You can also use Ting for your tablet! If you’re interested, check out our list of compatible tablets.

Huawei Express Mobile Hotspot

Ting’s Data Only Plans

Making a Ting plan into a data-only plan is simple:

If you only plan to use Ting for data and have no intention of using voice call minutes or text messages, make sure to disable everything in both the Minutes and Messaging sections.

Activated devices on your account cost $6 per month and you can have as many devices as you want on one plan.

If you’ve already got a data only plan from another carrier, try the Ting Calculator to see how much Ting can save you. If you’re looking for a data only plan, take a look at Ting’s data-only devices and Ting’s rates, with particular attention to the Megabytes section.

How and When Do I Get an Android Update?

Fragmentation in the Android camp is a fact of life. There are several versions of the Android operating system (OS) that are in active deployment. There are versions of the OS, modified to differing degrees, running on a host of devices including tablets, set top boxes, PCs and, of course, smartphones.

Android is open source which means anyone can grab the code and adapt it to fit their ends. That’s a good thing for a whole host of reasons which we won’t delve into right now. It also has its downsides.

Pie chart - Goole Android use by version
SOURCE: developer.android.com

According to Google’s own data, the most popular version of its Android OS is Gingerbread, 2.3 at 62%. Froyo, Android 2.2, claims about 25% and the newest version, Ice Cream Sandwich, Android 4.0, is only really starting out at 1.6% penetration. This data was collected by Google over a 14-day period ending March 5, 2012. They simply tallied the number of devices that accessed the erstwhile Android Market (since re-badged Google Play) using these different Android versions.

Why Are There So Many Versions of Android Floating Around?

The list above is just the official versions of stock Android.
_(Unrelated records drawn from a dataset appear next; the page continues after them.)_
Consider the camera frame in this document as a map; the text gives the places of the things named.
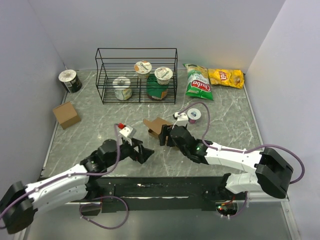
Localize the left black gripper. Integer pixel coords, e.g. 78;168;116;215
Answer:
105;136;154;168

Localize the brown cardboard box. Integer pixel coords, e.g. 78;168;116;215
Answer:
142;117;173;145

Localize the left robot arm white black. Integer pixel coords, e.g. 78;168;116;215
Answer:
0;138;154;235

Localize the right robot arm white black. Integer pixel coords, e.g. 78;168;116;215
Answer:
158;124;293;200

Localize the small folded cardboard box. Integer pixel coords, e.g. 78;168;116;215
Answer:
52;101;81;130

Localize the small purple yogurt cup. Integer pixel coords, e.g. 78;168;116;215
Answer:
187;108;202;124

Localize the yogurt cup beige label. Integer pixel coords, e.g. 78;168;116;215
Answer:
154;67;173;85

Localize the green Chuba chips bag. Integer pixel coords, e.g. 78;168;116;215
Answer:
183;63;214;101

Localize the white lidded cup lower shelf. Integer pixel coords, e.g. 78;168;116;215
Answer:
112;76;132;101

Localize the yogurt cup orange label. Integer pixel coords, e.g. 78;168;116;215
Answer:
134;60;152;79

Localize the yellow Lays chips bag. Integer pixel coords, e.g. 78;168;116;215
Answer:
208;68;245;89

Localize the black can white lid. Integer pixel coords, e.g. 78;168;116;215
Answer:
58;69;82;93

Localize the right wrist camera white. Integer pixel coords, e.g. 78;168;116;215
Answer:
173;112;189;128

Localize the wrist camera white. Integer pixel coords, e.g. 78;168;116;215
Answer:
117;123;137;146
173;112;189;128

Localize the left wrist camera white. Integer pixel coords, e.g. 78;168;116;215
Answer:
117;123;137;146

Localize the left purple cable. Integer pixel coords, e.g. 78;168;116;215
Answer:
0;123;130;230

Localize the purple cable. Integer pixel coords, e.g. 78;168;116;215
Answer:
174;101;306;218
0;123;130;230

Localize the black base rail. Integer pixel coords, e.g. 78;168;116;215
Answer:
78;174;250;213

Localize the black wire rack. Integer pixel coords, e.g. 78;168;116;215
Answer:
95;47;178;104

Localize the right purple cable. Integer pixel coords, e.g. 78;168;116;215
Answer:
174;101;306;218

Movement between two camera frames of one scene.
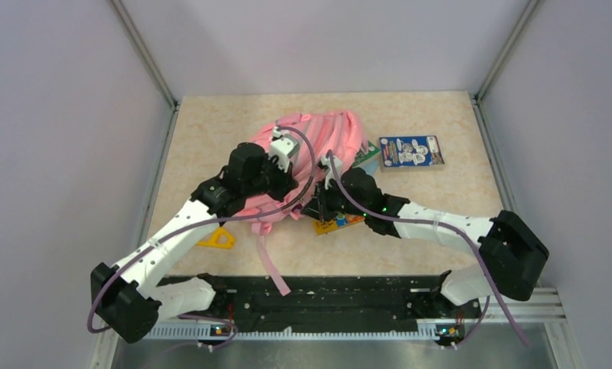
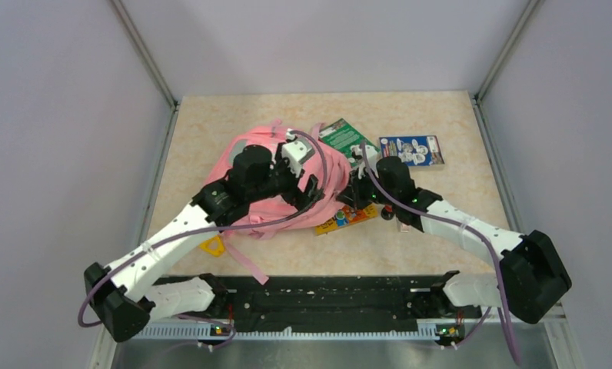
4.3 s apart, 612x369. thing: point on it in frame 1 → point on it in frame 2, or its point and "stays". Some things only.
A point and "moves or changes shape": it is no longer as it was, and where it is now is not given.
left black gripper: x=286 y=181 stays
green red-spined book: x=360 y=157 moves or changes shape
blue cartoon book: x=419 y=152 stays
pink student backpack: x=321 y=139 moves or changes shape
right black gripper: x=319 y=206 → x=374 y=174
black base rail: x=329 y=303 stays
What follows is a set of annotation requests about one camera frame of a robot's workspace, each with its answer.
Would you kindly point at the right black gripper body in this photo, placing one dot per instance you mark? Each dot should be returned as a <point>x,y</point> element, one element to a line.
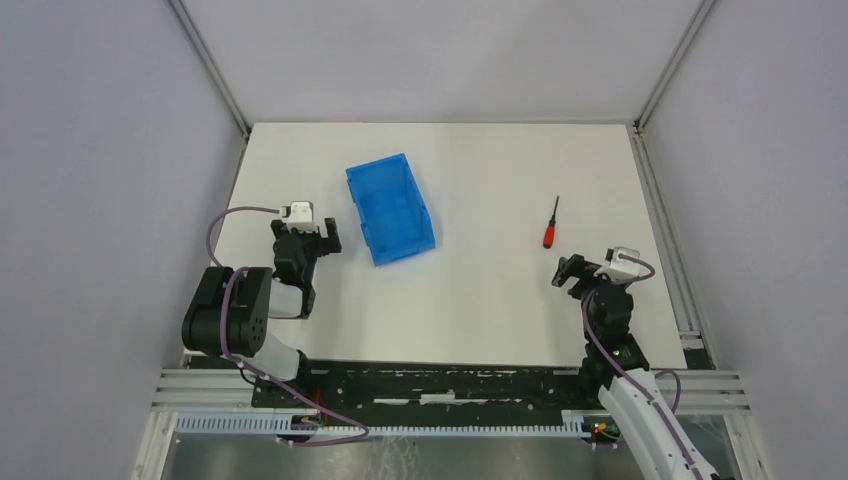
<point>589,271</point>

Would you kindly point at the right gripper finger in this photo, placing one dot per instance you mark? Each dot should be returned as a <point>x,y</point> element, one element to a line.
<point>568,268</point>
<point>581,288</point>

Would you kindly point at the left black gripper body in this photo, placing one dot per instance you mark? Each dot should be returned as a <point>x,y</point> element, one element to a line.
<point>313,244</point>

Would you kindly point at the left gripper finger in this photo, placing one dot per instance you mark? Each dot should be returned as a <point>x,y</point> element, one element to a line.
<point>278,228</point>
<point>332,242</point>

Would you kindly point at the red handled black screwdriver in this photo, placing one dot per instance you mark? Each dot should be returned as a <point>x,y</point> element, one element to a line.
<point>550,232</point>

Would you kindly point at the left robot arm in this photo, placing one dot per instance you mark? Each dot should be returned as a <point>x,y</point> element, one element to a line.
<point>229,314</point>

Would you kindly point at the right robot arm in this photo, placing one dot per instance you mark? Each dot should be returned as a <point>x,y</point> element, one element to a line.
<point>616,370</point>

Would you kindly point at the blue plastic storage bin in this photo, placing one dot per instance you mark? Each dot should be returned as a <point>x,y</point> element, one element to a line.
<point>394,219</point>

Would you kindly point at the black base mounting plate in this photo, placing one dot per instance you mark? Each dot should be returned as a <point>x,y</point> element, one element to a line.
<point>380,394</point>

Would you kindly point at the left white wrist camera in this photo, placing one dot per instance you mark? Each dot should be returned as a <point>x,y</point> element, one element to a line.
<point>298,217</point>

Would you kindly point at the aluminium frame rail right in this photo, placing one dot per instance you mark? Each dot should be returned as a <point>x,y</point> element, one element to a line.
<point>687,312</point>

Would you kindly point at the aluminium frame rail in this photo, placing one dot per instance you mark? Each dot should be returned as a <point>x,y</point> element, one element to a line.
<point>704,392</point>
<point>687,312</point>

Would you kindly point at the white slotted cable duct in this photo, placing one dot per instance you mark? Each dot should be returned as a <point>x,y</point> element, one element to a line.
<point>279,424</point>

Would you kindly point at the aluminium frame rail front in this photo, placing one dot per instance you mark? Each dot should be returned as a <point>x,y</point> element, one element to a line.
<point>704,392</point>

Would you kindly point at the aluminium frame post left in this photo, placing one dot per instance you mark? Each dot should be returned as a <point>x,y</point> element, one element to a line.
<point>203,53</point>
There are other forks within these versions with things like HTC’s Sense skin, Motorola’s MotoBLUR and Samsung’s TouchWiz interfaces running atop Android. While these may add useful features — badge notifications on apps in Samsung’s TouchWiz for example — they also add another step between smartphones and the latest Android updates. Once Android receives an official update, it has to be tweaked and tested to run with the manufacturer’s hardware and modifications. Even devices running stock Android aren’t immune, though the update process is simpler in this case.

Once the phone manufacturer has released its modified build, it’s the carrier’s turn to begin tweaking and testing.
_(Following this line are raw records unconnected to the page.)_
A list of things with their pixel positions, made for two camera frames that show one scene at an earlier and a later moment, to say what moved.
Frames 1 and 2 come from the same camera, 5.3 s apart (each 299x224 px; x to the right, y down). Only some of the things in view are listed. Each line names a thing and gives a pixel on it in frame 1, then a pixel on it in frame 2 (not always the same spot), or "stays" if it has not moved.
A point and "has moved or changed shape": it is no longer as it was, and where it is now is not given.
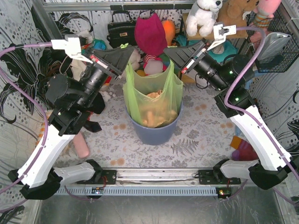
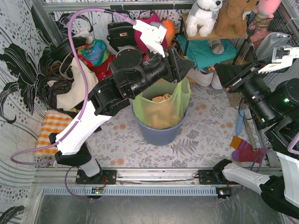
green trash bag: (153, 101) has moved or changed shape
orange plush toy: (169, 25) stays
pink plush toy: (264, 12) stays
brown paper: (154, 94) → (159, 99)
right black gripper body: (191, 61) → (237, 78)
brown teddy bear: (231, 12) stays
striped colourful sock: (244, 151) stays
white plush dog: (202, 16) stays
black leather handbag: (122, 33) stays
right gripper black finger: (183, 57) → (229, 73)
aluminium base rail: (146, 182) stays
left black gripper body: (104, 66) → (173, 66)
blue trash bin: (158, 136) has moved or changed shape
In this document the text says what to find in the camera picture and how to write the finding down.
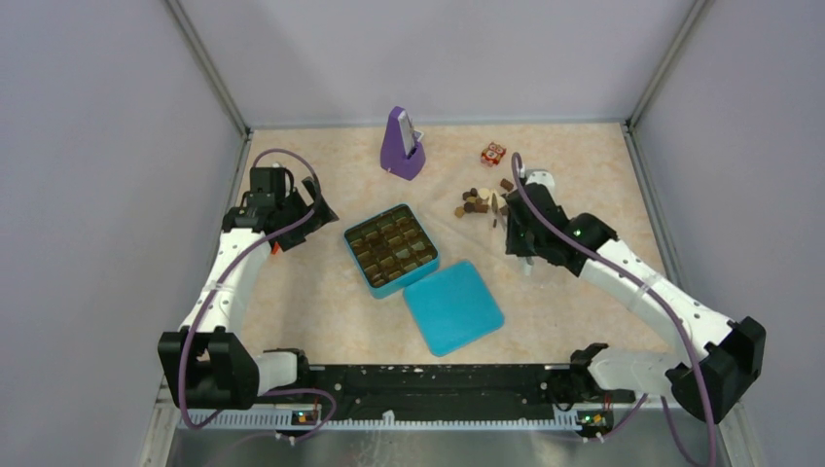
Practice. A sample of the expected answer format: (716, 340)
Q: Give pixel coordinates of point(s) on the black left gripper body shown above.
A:
(292, 204)

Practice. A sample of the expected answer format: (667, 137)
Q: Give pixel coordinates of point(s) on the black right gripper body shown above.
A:
(520, 241)

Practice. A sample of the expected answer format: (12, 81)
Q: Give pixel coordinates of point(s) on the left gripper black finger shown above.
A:
(299, 234)
(322, 212)

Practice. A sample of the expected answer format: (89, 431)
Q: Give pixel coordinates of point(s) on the teal chocolate box with tray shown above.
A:
(391, 250)

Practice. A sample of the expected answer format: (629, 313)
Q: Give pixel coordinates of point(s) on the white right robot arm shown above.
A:
(713, 359)

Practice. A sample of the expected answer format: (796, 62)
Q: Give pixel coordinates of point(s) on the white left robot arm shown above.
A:
(205, 362)

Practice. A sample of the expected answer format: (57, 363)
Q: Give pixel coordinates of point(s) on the red small candy box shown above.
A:
(493, 154)

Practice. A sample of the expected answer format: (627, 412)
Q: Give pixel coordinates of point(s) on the purple phone stand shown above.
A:
(402, 153)

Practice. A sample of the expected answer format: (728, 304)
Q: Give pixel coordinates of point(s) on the teal box lid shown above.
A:
(452, 308)

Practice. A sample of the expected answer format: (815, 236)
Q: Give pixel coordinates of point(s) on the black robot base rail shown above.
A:
(460, 396)

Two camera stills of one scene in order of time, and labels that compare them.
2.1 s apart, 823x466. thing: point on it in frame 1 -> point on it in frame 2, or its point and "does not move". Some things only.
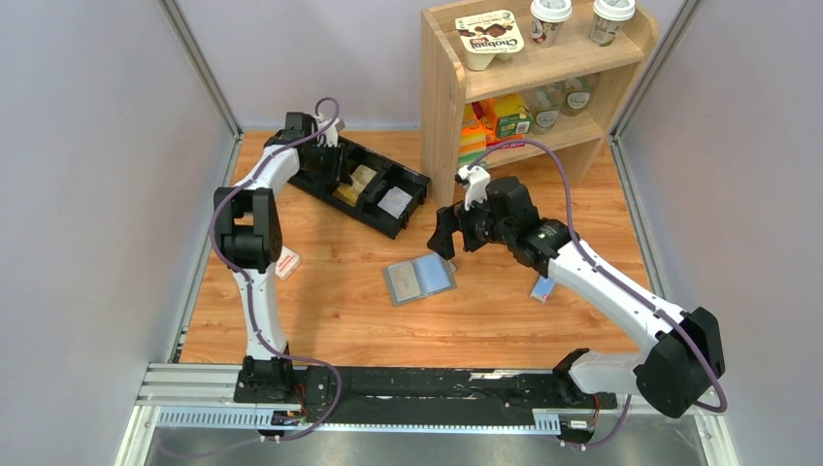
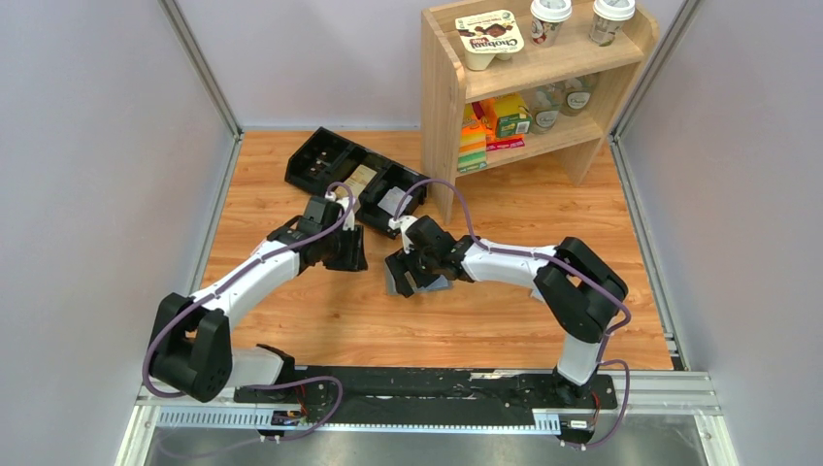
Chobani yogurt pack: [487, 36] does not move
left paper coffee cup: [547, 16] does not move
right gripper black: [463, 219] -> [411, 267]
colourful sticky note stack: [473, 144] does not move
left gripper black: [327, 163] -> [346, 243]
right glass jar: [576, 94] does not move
Stock Android supports all cellular bands. Carriers need to tweak Android to work best on their own wireless bands and to maximize battery life by cutting out unsupported bands. Often, they’ll use this opportunity to also pre-install their own apps and other tweaks as well.

This is another barrier between your phone and the latest Android update.

The update process — from initial release to a notification popping up on your phone letting you know a new update is available — can be looked at as a tree.

Android is the trunk. Different versions are forks. Manufacturers are branches. Carriers are twigs. The end result, the update that eventually comes your way via an over the air update to your phone, is an acorn. Your phone is a … squirrel or something. The latter part of this metaphor is clearly not going the way I had hoped. The larger point stands.

So… When Do I Get my Android Update?

It’s frustrating to us that we can’t offer a hard and fast answer to this completely reasonable question. Basically, updates are released when the phone manufacturer has adapted Android to run perfectly on the hardware. Then, Sprint updates its own build. After that’s all done, Sprint will later push an update out to MVNOs like Ting.

The only assurance we can make is that we won’t add another barrier between you and the latest Android updates.

When an update hits, you’ll receive a system notification. You can also check for Android system updates on your phone if you’re worried you’ve missed something.